- [Assignment]
Please set down exactly the lines of the listing below from the line containing "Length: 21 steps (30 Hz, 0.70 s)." through the line containing "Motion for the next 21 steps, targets", both lines included, leaving out all other lines.

- [Provided entries]

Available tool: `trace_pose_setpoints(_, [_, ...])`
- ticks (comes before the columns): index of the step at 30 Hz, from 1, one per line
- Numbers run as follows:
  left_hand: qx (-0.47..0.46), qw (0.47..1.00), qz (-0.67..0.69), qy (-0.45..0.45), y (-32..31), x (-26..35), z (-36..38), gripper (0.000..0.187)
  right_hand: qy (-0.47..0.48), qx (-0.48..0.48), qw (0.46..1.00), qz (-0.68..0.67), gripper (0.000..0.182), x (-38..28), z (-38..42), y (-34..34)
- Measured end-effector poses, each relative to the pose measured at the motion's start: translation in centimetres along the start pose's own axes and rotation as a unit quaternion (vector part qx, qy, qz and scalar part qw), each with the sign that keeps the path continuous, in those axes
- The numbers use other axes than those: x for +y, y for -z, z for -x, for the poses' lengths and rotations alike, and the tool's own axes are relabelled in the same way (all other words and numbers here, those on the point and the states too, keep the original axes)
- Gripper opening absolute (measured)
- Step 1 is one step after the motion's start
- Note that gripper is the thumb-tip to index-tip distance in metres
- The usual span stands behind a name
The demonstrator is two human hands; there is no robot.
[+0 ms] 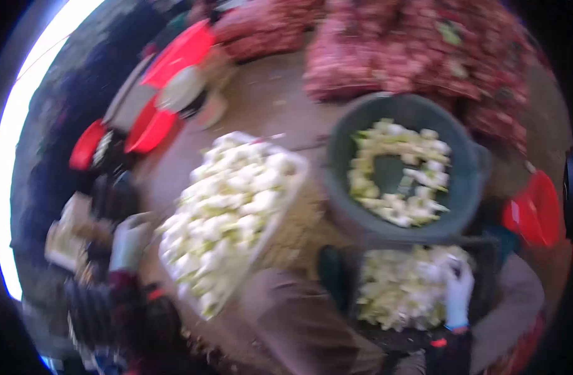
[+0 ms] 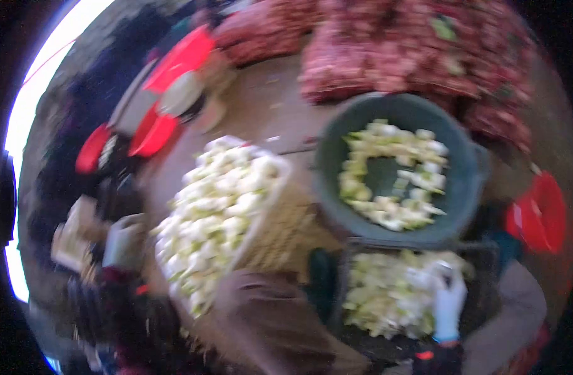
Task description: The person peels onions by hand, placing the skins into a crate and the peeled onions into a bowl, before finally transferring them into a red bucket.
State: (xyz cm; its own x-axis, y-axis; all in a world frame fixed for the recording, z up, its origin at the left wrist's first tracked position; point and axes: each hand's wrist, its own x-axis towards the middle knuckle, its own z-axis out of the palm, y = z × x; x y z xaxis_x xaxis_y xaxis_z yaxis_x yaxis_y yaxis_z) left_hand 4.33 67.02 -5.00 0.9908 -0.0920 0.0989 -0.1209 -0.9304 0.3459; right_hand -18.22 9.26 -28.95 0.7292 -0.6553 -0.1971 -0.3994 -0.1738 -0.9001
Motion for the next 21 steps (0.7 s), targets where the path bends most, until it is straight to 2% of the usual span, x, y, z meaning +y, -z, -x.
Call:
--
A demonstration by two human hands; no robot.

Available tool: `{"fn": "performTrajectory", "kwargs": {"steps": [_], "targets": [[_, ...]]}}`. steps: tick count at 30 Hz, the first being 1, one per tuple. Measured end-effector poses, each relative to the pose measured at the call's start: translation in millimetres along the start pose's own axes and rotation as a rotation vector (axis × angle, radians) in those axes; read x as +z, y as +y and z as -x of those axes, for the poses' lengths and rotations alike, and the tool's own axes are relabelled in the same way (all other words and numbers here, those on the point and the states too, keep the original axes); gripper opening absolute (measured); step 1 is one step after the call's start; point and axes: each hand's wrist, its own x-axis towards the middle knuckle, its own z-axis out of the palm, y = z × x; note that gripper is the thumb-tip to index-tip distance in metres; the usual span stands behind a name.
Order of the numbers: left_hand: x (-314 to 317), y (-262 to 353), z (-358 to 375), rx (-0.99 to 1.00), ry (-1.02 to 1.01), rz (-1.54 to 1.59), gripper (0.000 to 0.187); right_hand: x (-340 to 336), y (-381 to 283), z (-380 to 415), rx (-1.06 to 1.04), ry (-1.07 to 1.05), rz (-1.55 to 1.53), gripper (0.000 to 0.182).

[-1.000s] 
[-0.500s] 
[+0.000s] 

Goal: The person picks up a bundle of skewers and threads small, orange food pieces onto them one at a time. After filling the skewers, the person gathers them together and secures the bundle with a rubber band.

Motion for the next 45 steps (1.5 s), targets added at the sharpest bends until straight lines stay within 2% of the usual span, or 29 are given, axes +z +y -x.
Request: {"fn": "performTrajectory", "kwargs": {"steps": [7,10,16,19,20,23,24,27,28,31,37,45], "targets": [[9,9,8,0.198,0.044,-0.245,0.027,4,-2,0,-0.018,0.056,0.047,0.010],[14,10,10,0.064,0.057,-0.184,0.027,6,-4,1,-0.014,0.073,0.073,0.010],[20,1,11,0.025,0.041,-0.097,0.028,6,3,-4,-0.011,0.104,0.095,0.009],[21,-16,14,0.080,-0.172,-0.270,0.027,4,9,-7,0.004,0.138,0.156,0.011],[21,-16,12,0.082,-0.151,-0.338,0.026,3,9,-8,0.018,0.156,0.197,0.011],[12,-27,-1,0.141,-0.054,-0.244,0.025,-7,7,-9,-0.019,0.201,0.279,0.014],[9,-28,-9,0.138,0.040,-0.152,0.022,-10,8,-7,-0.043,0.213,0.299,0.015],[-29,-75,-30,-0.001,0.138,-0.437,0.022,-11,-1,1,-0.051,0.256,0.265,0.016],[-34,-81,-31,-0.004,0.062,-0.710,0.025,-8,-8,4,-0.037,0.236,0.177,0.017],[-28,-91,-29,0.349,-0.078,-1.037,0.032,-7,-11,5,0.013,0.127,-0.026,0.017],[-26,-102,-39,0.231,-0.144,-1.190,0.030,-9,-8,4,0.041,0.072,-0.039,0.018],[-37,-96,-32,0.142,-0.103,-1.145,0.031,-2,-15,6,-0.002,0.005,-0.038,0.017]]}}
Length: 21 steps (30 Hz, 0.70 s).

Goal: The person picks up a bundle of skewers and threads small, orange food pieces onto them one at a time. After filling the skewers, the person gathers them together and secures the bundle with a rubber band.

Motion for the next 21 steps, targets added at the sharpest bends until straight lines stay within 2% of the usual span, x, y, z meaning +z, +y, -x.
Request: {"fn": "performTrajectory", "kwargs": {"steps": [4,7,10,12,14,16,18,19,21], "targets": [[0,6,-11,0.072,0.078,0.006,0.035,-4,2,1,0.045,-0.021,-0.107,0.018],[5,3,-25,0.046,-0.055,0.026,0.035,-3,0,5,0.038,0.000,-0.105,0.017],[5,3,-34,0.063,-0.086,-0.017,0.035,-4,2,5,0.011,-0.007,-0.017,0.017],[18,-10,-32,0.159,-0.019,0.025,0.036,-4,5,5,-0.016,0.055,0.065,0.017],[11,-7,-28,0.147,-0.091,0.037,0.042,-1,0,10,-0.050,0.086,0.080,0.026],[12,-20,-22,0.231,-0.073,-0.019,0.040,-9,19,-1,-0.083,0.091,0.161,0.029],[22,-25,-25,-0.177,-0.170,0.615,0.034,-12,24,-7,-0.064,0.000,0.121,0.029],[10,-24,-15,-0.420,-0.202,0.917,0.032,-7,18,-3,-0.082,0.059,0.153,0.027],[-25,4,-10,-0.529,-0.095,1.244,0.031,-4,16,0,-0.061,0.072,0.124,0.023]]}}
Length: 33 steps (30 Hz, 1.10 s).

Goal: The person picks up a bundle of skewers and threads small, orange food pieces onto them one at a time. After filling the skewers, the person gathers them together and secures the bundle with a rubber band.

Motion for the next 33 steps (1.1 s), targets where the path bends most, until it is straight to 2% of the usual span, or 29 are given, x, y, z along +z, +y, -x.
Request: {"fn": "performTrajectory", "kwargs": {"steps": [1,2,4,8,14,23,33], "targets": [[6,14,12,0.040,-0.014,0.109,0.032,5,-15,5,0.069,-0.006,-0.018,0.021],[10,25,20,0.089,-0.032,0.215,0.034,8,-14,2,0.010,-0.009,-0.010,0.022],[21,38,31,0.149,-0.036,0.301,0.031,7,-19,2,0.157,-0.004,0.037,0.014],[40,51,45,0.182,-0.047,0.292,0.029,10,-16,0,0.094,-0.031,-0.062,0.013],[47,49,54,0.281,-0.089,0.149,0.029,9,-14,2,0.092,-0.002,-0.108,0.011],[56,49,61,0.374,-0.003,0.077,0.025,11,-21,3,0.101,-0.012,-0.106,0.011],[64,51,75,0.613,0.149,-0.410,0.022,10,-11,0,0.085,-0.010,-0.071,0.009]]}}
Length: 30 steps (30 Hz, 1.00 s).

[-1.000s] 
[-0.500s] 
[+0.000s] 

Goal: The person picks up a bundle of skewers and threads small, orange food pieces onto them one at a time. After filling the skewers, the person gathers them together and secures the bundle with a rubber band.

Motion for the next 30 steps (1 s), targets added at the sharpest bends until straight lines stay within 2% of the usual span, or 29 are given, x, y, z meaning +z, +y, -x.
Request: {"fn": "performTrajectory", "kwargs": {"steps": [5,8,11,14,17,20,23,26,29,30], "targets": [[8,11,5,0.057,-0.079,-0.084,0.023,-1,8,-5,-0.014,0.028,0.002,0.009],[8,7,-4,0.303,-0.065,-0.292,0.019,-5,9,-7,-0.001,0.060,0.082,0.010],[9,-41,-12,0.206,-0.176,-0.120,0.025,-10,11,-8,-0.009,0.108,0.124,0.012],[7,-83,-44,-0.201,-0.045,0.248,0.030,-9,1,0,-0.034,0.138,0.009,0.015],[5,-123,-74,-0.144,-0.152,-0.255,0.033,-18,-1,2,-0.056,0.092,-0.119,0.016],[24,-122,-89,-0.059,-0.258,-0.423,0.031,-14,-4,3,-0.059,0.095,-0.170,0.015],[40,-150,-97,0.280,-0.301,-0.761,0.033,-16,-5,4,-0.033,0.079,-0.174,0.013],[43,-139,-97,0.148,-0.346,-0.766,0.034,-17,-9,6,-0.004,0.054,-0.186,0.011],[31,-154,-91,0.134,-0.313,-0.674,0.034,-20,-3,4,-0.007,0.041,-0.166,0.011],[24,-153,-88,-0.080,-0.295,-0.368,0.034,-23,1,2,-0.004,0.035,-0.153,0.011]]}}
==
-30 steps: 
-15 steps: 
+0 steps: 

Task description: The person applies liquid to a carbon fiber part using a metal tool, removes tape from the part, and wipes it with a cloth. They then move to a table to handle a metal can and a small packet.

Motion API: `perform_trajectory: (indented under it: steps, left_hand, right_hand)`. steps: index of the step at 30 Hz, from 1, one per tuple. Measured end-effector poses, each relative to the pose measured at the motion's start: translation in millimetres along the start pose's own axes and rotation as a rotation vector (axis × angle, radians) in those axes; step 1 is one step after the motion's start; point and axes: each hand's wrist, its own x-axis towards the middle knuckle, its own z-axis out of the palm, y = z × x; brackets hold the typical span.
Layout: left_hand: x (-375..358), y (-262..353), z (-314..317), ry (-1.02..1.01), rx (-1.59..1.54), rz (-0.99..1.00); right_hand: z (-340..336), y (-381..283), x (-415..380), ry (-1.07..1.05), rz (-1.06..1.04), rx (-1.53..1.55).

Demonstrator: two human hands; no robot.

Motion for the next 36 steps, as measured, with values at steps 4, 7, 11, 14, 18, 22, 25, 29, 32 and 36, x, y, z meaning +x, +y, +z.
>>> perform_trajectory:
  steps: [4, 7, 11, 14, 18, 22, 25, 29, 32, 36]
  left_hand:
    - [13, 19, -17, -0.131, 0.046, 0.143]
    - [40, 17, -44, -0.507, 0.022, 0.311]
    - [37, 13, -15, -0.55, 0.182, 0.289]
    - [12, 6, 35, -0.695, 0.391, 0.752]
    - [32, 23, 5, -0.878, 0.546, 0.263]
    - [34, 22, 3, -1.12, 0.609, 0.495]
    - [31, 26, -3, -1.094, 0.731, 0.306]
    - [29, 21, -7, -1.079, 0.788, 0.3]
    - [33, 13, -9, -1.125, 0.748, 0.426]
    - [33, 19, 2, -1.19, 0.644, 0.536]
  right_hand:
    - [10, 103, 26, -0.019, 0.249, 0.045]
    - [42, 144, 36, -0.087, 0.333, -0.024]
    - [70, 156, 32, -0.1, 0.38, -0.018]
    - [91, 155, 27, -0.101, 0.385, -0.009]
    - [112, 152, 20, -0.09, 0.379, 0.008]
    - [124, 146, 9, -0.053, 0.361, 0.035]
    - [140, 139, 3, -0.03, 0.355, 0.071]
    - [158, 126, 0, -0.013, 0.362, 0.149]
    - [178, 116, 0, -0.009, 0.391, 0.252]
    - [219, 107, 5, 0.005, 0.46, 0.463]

- [Solution for this exercise]
Length: 21 steps (30 Hz, 0.70 s).

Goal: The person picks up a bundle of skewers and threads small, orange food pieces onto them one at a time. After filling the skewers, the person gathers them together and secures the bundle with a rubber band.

Motion for the next 21 steps, targets added at the sharpest bends until straight lines stay within 2% of the usual span, x, y, z meaning +z, +y, -x.

The answer given above is complete as it stands.